I have a vehicle vs. treatment dataset that I am working through and came across the following in the Seurat vignette that I don't quite understand and wanted to ask some questions about:

Here is the vignette : https://satijalab.org/seurat/v3.1/immune_alignment.html

Here is the section of code I would like to focus on:

DefaultAssay(immune.combined) <- "integrated"
#Run the standard workflow for visualization and clustering
immune.combined <- ScaleData(immune.combined, verbose = FALSE)
immune.combined <- RunPCA(immune.combined, npcs = 30, verbose = FALSE)
# t-SNE and Clustering
immune.combined <- RunUMAP(immune.combined, reduction = "pca", dims = 1:20)
immune.combined <- FindNeighbors(immune.combined, reduction = "pca", dims = 1:20)
immune.combined <- FindClusters(immune.combined, resolution = 0.5)

Right after the integration steps and before the clustering steps, the DefaultAssay is changed to "integrated".

1. What is this assay and how/why is it different than "RNA".
2. What are the consequences of NOT changing it and leaving RNA as the default
3. I noticed that when I leave my DefaultAssay as RNA and do not invoke command that the software finds more DE genes
   in the downstream FindMarkers analysis. If I leave the default assay as RNA will I get the same results just less genes?
4. Is it nessecary to change the DefaultAssay to "integrate" for a dataset like mine comparing two treatments that are
   integrated?

Thank you!

1. data integration process will return a matrix with "corrected" value. Set DefaultAssay to "integrated" means your following analysis will on the "corrected" value. Set DefaultAssay to "RNA" means your following analysis will on the original value.

2. see above.

3. You won't get same results, since you are analyzing two different data.

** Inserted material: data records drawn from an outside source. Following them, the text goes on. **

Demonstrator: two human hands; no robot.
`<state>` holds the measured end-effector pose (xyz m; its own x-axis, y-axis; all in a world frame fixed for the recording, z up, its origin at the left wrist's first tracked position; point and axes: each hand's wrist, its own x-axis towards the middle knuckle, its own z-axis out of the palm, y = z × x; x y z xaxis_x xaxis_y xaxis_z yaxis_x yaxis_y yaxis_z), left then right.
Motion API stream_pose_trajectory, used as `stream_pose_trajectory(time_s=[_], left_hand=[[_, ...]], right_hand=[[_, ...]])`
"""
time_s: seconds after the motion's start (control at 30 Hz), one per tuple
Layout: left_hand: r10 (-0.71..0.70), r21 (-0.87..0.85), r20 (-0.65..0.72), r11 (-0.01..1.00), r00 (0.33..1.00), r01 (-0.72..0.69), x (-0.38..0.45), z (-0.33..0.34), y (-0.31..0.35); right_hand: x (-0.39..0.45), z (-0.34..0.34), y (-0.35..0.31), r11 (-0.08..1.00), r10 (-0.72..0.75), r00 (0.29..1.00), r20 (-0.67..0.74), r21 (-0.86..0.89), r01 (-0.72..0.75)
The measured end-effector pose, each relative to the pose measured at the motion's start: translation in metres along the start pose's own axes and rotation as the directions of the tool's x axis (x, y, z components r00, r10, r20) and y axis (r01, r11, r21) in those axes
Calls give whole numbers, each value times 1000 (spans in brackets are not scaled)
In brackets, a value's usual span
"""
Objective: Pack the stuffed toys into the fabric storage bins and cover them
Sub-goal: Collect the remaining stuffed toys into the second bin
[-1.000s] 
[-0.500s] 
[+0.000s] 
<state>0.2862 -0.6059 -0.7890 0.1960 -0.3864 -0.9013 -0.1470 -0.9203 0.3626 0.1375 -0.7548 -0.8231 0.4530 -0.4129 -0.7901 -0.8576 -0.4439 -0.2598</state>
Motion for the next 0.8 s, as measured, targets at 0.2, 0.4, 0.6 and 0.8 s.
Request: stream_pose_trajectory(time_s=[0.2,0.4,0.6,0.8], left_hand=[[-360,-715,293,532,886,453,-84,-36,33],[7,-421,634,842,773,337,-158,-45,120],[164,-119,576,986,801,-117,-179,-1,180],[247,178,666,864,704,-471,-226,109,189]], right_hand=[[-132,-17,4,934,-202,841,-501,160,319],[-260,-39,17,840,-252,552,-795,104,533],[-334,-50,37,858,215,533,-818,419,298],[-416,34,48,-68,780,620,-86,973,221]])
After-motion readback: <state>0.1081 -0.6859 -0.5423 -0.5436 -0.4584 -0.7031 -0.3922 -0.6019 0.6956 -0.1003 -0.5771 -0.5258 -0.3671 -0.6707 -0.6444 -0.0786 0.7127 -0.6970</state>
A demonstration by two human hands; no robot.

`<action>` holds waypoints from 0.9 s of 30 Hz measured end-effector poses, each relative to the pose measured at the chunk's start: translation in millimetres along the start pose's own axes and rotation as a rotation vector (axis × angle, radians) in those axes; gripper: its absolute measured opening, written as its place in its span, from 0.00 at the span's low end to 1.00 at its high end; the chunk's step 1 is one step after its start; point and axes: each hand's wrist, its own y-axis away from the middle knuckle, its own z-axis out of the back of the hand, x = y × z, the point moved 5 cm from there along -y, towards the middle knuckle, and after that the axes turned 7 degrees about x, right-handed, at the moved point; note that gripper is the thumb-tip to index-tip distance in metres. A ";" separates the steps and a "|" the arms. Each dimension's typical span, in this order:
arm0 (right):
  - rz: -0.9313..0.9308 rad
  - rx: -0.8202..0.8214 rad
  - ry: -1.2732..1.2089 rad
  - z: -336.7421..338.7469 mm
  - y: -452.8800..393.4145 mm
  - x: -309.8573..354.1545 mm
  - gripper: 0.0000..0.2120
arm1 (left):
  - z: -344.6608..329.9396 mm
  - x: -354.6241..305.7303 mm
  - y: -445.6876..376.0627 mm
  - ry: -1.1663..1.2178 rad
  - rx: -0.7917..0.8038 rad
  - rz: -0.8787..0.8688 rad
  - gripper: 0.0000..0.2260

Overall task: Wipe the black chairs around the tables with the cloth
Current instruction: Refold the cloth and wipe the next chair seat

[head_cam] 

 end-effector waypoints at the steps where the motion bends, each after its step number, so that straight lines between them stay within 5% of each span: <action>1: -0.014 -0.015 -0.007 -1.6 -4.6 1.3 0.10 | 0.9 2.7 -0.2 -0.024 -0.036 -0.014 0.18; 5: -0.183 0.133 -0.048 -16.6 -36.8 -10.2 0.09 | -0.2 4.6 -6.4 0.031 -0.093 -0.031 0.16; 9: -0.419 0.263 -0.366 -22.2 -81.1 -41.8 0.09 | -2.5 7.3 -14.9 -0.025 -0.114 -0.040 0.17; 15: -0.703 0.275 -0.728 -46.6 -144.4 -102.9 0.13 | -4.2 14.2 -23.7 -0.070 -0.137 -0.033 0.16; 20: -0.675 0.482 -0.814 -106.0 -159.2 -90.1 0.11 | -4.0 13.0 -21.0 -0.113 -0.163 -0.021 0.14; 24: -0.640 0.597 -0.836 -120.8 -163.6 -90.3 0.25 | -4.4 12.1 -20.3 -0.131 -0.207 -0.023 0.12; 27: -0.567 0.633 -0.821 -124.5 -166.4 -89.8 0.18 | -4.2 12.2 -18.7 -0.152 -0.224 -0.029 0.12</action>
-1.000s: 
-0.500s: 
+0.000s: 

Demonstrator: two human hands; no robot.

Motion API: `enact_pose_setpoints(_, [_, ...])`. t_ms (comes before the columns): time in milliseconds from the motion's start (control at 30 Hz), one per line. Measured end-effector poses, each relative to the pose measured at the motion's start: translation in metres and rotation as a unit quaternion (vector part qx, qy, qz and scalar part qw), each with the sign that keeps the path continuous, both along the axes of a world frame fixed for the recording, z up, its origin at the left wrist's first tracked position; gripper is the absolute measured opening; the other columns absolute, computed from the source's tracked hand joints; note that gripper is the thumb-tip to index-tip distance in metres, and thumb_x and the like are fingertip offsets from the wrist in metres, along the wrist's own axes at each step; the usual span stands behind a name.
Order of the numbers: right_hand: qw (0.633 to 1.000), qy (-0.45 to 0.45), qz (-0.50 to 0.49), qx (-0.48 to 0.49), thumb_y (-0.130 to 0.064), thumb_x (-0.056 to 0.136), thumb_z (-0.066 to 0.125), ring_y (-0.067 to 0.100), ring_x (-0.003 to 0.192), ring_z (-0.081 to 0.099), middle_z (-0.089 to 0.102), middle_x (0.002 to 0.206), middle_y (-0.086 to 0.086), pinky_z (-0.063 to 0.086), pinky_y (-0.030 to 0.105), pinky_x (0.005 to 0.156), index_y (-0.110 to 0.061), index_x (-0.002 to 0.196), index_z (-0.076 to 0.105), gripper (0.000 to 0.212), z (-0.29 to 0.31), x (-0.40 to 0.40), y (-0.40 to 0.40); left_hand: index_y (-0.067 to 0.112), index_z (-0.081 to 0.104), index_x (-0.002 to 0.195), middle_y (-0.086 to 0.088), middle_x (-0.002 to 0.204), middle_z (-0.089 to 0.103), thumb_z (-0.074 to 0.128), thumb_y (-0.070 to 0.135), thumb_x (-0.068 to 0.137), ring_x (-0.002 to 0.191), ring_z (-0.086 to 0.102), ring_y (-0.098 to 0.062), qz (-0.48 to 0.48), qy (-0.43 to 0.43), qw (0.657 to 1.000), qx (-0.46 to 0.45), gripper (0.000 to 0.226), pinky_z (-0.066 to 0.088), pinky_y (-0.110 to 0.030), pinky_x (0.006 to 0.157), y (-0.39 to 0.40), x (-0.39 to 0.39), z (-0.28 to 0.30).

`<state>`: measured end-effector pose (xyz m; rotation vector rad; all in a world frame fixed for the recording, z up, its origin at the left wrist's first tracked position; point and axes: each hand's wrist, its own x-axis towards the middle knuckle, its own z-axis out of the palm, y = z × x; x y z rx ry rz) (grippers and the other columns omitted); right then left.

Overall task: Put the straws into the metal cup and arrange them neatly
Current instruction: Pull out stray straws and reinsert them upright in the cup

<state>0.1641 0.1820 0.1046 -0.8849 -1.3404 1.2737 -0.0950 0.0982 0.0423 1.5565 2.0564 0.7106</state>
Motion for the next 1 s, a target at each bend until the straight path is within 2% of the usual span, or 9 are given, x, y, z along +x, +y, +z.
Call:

4. You can use integrated data to do clustering. But it is not proper to use integrated for DE, and most tools only accept raw counts for DE.

What is this assay and how/why is it different than "RNA".

This is the data after integration. You can think of it as batch-adjusted data.

What are the consequences of NOT changing it and leaving RNA as the default

If you do not switch to integrated assay, you will not be working with integrated data. If you are not interested in the integrated data, then you don't need to perform integration. If you just want to combine two Seurat objects without any additional adjustments, there a merge function and a vignette for that workflow.

I noticed that when I leave my DefaultAssay as RNA and do not invoke command that the software finds more DE genes in the downstream FindMarkers analysis. If I leave the default assay as RNA will I get the same results just less genes?

Different "assays" have different data that will lead to different results.

Is it nessecary to change the DefaultAssay to "integrate" for a dataset like mine comparing two treatments that are integrated?

In the linked tutorial, they are integrating a treated and an untreated sample. The goal is to find analogous subpopulations (such as B or T cells) within the two datasets. Since those exist in both datasets, it makes more sense for them to cluster together. The integrated representation shows the conserved aspects of the data. Once they identify the subpopulations, they then perform differential expression between the different treatments within each of them.